On the other hand, the very conservative Slavic Christian community I grew up in avoided some of the most challenging questions the sciences, history and philosophy put before me in school. Listening to your episode with Rosen was the first time I heard a conversation about how faith and reason can not only coexist, but are intertwined. Thank you for revealing a world to me that I didn’t know existed, and in which I’m no longer worried about playing the fool. It has helped me and I’m sure has helped others as well, even if they haven’t expressed it.

That’s incredibly gratifying. I think you’ll love the upcoming podcast with Christian Wiman. A quick plug for another episode:

Thanks for introducing me to Joe Klein. The Dishcast is the perfect length for my bus journey from Galle to Colombo (Sri Lanka) on a Sunday morning.

This is why I still love the web. Just imagining someone on a bus in Sri Lanka listening to Joe Klein gives me a thrill. Another listener touches on several other convos:

I’ve been listening to more of your podcasts recently, and I’ve gotten reacquainted with your work after mostly losing track of you after you left The New Republic (what a tragedy that place turned out to be — I finally cancelled my decades-long subscription after the woke barbarians took it over). I first became acquainted with your when I read Virtually Normal. Still have the book.

I loved the talk with Matthew Crawford on anti-humanism and social control. It’s rare that I get to hear a program that provides new meaningful insights for me. And it ended on such an unexpected but welcome soft note of a sort of beckoning spiritual revelation.

In the Isikoff and Klaidman interview, I really appreciated your ability — and willingness — to talk about Trump in a reasonable and fair way. I thought your questions were right on, and I did — and do — think the two gentlemen were over-stating their case. I’m likely to be to the right of you politically, and likely also more sympathetic to Trump’s case, but I did not think any of your arguments against Trump were unreasonable.
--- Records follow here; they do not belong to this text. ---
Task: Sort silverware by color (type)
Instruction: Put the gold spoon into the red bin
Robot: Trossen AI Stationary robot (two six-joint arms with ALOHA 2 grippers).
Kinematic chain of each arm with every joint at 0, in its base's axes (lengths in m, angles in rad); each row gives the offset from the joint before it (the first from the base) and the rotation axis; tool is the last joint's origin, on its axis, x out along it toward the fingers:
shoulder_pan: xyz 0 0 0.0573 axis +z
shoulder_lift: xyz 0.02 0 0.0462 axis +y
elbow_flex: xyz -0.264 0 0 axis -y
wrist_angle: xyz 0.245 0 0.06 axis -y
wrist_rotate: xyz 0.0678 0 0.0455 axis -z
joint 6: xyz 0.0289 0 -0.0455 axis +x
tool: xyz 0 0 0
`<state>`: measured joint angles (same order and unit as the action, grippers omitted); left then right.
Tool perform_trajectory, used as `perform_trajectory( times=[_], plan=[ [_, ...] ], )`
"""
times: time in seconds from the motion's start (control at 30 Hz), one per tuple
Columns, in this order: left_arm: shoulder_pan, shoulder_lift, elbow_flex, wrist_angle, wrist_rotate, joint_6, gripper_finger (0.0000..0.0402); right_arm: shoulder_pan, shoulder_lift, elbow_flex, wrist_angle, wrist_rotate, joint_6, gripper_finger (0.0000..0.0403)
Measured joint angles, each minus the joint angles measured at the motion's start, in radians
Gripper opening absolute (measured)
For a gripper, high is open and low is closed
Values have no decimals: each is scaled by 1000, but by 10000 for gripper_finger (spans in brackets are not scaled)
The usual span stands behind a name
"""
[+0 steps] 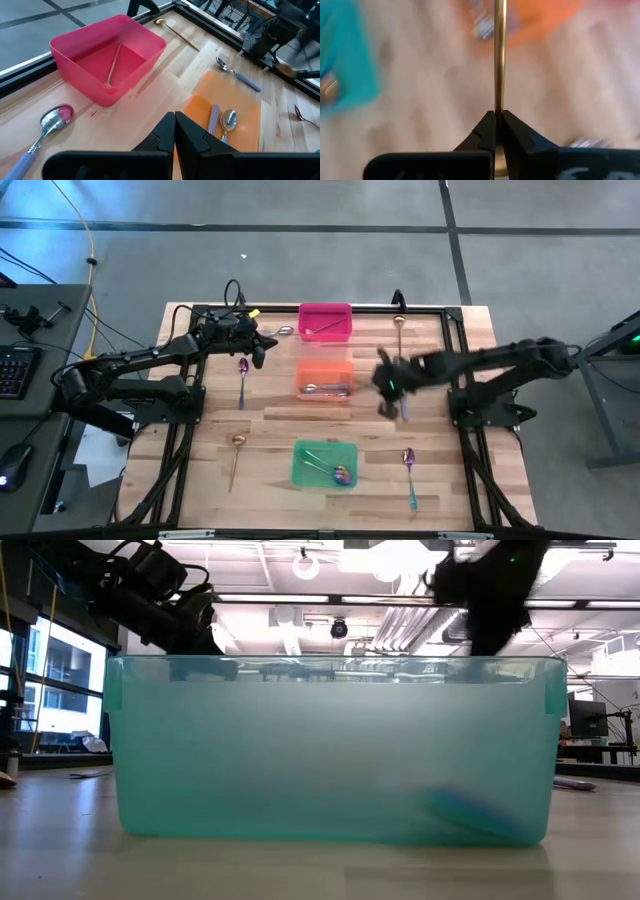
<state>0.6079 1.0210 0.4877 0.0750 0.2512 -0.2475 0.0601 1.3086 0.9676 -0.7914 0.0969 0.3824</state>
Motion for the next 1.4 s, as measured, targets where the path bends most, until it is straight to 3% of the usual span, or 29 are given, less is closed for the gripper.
perform_trajectory(
  times=[0.23,0.5,0.67,0.83,1.4],
  plan=[
    [0,0,0,0,-6,14,0,-390,150,77,213,-32,-384,0],
    [0,0,0,0,-107,14,0,-625,505,455,219,-271,-522,0],
    [0,0,0,1,-135,14,0,-665,699,702,110,-386,-522,0],
    [0,0,0,1,-163,14,0,-683,827,837,50,-396,-522,0],
    [0,0,0,-2,-176,24,0,-691,930,866,-3,-290,-582,1]
  ],
)
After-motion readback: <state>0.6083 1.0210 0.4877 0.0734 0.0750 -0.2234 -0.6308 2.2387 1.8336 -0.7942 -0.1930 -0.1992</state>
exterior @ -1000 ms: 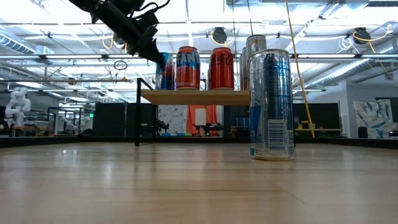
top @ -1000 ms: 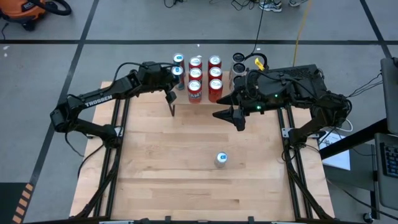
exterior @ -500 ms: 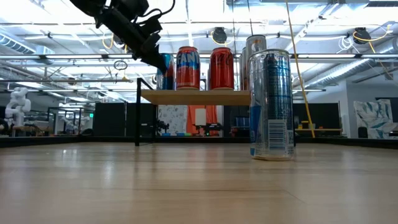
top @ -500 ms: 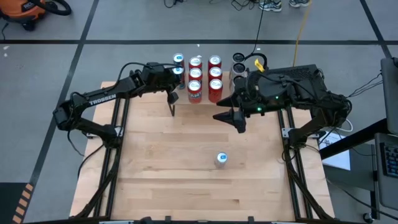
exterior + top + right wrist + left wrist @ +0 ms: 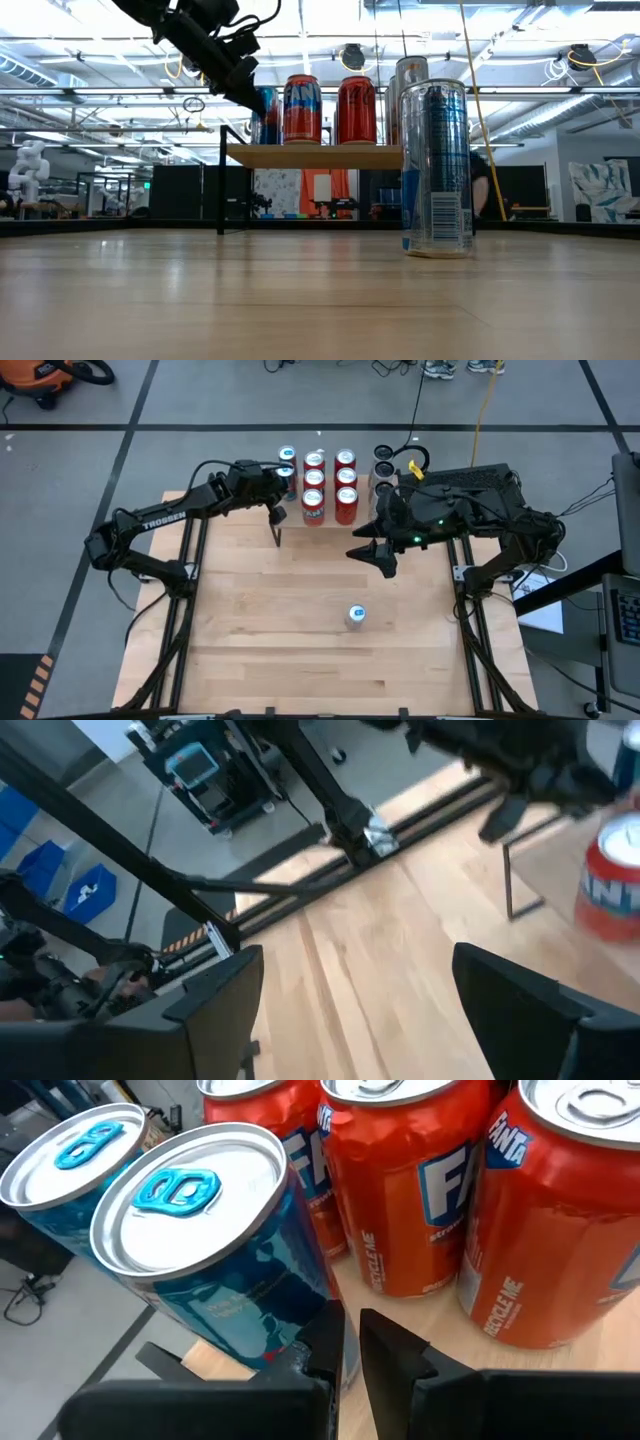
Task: Place canned beverage on shelf
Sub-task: Put the top blue soda can on the shelf aligned with the other blue soda can, then put the blue soda can on the shelf aligned with the other blue soda can
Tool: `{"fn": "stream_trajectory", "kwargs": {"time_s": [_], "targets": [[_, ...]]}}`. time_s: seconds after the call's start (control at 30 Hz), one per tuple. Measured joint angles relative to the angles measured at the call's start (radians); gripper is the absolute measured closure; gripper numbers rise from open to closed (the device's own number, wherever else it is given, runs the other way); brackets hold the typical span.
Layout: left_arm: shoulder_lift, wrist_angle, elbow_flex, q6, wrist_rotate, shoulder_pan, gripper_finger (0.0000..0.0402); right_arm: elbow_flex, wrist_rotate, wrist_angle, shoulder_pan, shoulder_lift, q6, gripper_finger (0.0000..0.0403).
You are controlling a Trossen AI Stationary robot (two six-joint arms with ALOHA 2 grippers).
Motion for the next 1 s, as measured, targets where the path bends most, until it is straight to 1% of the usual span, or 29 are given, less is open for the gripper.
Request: {"fn": "stream_trajectory", "kwargs": {"time_s": [0.07, 0.13, 0.27, 0.33, 0.4, 0.47, 0.57, 0.7, 0.83, 0.93, 1.0], "targets": [[-0.009, -0.003, 0.0, -0.015, 0.005, -0.007, 0.0362, 0.0, -0.003, -0.034, 0.002, 0.004, 0.023, 0.0099], [-0.028, -0.002, 0.0, -0.048, 0.04, -0.017, 0.0362, -0.004, -0.002, -0.08, 0.014, 0.009, 0.048, 0.0099], [-0.093, -0.029, 0.0, -0.177, 0.097, -0.046, 0.0362, -0.034, -0.004, -0.143, 0.05, 0.021, 0.082, 0.0099], [-0.135, -0.05, 0.0, -0.26, 0.152, -0.059, 0.0362, -0.065, -0.026, -0.151, 0.064, 0.03, 0.096, 0.0099], [-0.171, -0.057, 0.0, -0.347, 0.237, -0.078, 0.0362, -0.104, -0.049, -0.175, 0.084, 0.035, 0.098, 0.0099], [-0.202, -0.067, 0.0, -0.431, 0.32, -0.098, 0.0362, -0.156, -0.067, -0.163, 0.1, 0.041, 0.091, 0.0099], [-0.239, -0.078, 0.0, -0.509, 0.386, -0.143, 0.0362, -0.245, -0.091, -0.152, 0.114, 0.041, 0.073, 0.0099], [-0.279, -0.079, 0.0, -0.552, 0.397, -0.218, 0.0362, -0.377, -0.131, -0.096, 0.117, 0.041, 0.041, 0.009], [-0.285, -0.08, 0.0, -0.556, 0.397, -0.29, 0.0362, -0.5, -0.183, 0.005, 0.117, 0.042, -0.007, 0.0063], [-0.285, -0.08, 0.0, -0.582, 0.396, -0.337, 0.0362, -0.577, -0.185, 0.066, 0.117, 0.042, -0.056, 0.0041], [-0.279, -0.079, 0.0, -0.602, 0.377, -0.37, 0.0362, -0.616, -0.186, 0.086, 0.117, 0.042, -0.083, 0.0031]]}}
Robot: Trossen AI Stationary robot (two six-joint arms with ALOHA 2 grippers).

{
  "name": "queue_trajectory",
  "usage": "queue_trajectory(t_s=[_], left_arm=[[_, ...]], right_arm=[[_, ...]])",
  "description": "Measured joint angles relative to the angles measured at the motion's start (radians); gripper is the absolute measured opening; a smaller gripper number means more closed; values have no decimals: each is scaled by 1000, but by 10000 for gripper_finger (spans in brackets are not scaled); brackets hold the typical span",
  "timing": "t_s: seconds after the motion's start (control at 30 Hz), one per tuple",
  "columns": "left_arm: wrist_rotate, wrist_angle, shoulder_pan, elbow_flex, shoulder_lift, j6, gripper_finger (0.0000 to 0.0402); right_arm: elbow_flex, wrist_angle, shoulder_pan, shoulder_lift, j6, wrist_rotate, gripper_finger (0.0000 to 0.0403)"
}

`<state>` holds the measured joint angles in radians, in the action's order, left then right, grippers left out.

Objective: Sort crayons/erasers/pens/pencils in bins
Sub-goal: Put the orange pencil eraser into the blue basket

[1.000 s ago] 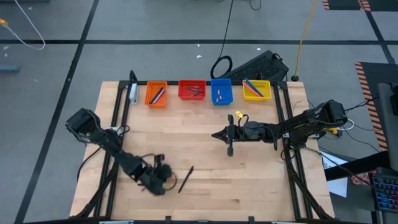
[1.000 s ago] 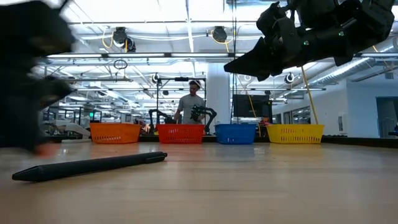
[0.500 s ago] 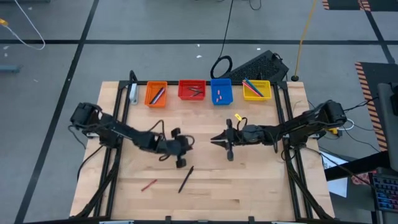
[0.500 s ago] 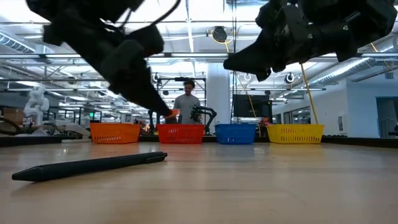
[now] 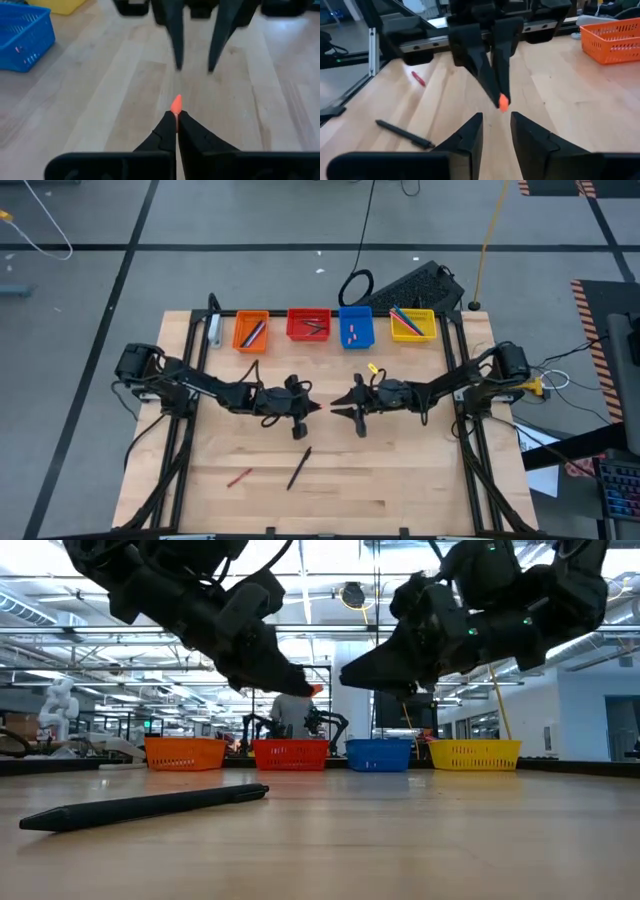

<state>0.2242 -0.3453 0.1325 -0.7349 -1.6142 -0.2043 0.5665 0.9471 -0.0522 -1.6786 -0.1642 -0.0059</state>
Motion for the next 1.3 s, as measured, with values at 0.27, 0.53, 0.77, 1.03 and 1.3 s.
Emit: queue_trajectory(t_s=[0.27, 0.53, 0.77, 1.03, 1.3], left_arm=[[-6, -25, 0, 0, 0, 1, 4], [-6, -55, 1, 0, 0, 14, 4], [2, -63, 0, 0, 0, 16, 13], [29, 21, 0, -1, 89, 26, 62], [39, 239, 0, -2, 265, -7, 160]], right_arm=[[76, 7, 0, -76, 13, 2, 87], [82, 12, 0, -85, 15, 5, 37], [81, 11, 0, -85, 11, 33, 10], [85, 28, 1, -76, 8, 38, 3], [94, -23, 22, -35, 15, 58, 2]])
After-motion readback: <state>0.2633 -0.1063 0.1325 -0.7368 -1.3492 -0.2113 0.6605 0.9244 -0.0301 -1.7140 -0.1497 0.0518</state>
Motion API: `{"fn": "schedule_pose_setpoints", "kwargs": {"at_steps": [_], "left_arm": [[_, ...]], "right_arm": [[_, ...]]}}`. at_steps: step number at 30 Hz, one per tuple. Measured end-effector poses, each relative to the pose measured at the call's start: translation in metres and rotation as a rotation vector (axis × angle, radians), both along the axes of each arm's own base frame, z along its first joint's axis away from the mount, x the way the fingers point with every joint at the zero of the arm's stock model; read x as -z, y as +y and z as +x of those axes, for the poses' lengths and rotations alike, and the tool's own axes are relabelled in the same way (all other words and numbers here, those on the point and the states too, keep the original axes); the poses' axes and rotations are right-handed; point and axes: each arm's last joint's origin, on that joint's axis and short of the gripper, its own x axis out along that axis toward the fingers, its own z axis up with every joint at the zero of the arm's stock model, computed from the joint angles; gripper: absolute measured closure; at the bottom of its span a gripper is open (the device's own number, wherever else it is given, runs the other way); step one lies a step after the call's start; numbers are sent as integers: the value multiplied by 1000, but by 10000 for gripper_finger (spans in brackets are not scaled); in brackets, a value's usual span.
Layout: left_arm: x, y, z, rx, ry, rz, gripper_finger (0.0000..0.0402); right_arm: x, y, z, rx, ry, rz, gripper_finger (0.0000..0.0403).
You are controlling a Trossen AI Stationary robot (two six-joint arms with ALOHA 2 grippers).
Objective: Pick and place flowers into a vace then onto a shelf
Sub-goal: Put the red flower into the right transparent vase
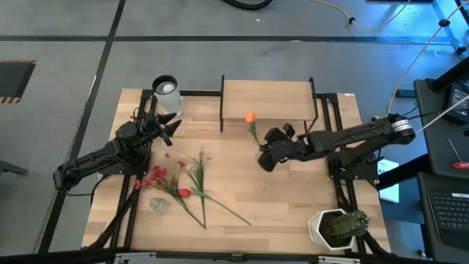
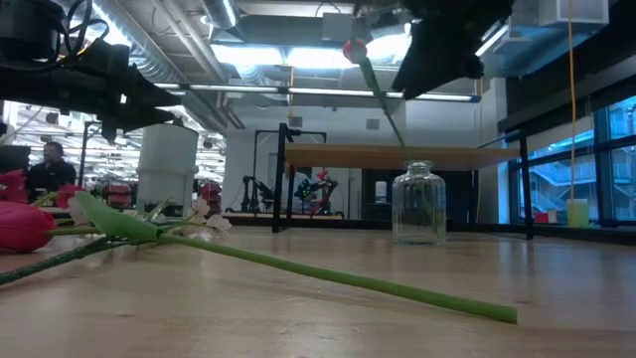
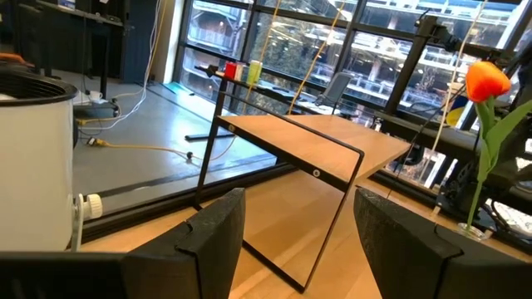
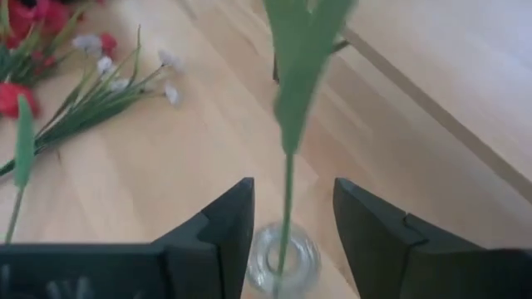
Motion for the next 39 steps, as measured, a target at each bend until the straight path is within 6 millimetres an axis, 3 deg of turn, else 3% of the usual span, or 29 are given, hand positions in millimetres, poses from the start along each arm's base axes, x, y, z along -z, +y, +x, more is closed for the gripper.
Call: {"fn": "schedule_pose_setpoints", "kwargs": {"at_steps": [10, 16, 25, 31, 39], "left_arm": [[-1, 0, 0, -5, -78, -88, 183], [-9, -4, 2, 135, -141, -52, 183], [-28, -12, 13, 266, -67, -63, 183], [-50, -16, 37, 371, 89, -79, 183], [-88, -28, 84, 546, 400, -66, 183]], "right_arm": [[-32, -22, -57, 107, -12, 251, 236], [-33, -35, -59, 76, 15, 184, 236], [6, -61, -61, 89, 85, 221, 236], [6, -72, -59, 90, 50, 189, 236], [6, -81, -61, 92, 65, 164, 236]]}}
Nowadays nuance and care for the details of truth seem so out-of-style with even the well-educated. In those details we can find room to spare our harshest judgments from those who come to different conclusions. It’s one thing to support a boorish, vain, charlatan huckster who at least gets some good work done while cursing and bragging. It’s another to support an eloquent intentional butcher of millions.

In listening to the Nate Silver episode, I learned he, like you and I, is homosexual.  Had no idea.

I was grateful for your correction on the use of the word “sex” vs. “gender.” I have a presentation on defending freedom of conscience from the incursions of the Gender Ideologues, and it includes a slide on the importance of understanding their proper use. Google’s Ngram shows how spectacularly successful the Gender Ideologists who came from Women’s Studies have been in introducing “gender” into our daily lexicon. Same for “LGBT etc.” In a recent interview, I reminded the interviewer that I am not “LGBT” anything; I’m not lesbian, bi, or trans. 

It’s been good to find you again, and I look forward to more episodes. 

Great to find you again too. Another writes:

I appreciate this comment from your reader last week:

Life is better now for gay men because the overt mechanisms of oppression are gone. Currently there is more openness — perceived as a good thing, but which also includes the pressure to be out at school, out at work, out to your family, out to the public, get married (someday), maybe adopt kids, all of it. We had none of that. We had just a few choices mostly concerning survival, which was hard, but simple, uncomplicated, and included not sharing personal information except with your closest confidants and other gay people. These days, gay men feel pressure to share, defend, explain, and promote. That requires a lot of energy, commitment, and vulnerability.

I have long felt that homosexuals have had one set of unfair expectations largely replaced with another set of unfair expectations.